> **Problem requirements**
Go through the material below, find each line with the word "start", and copy those lines.

_ _ _ _ _ _ _

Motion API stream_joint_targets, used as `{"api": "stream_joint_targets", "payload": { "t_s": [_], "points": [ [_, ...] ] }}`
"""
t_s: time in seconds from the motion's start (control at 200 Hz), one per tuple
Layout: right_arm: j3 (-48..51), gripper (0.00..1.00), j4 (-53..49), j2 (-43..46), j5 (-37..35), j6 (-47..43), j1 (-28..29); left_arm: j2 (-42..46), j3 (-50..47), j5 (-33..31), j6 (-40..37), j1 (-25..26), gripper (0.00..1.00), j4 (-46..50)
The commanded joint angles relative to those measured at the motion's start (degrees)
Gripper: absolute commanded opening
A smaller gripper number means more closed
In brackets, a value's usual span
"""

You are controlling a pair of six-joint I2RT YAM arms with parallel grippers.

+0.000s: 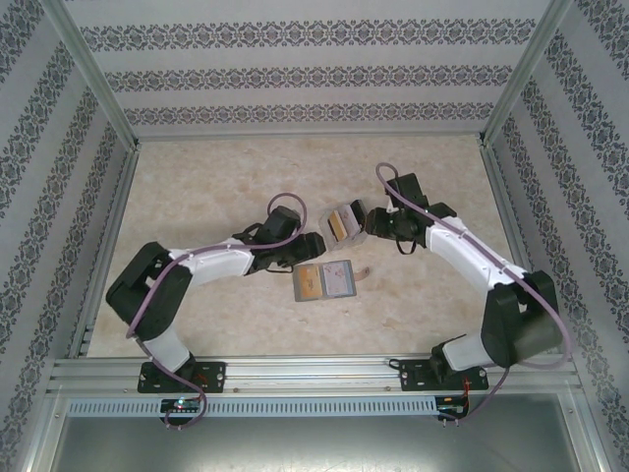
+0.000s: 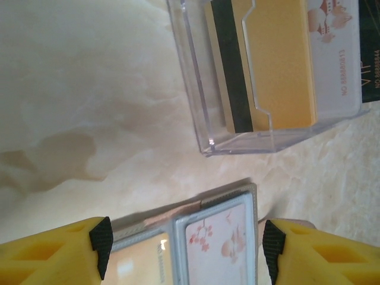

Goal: Put the credit cards into the card holder

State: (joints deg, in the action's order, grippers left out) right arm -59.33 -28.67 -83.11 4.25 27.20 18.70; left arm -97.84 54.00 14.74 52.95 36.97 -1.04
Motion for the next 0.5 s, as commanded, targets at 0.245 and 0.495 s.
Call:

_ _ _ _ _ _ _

> **Written response**
t_s: time in seconds from the motion's start (control at 200 Hz), one per tuple
The commanded joint angles relative to those measured at the motion's start (degrees)

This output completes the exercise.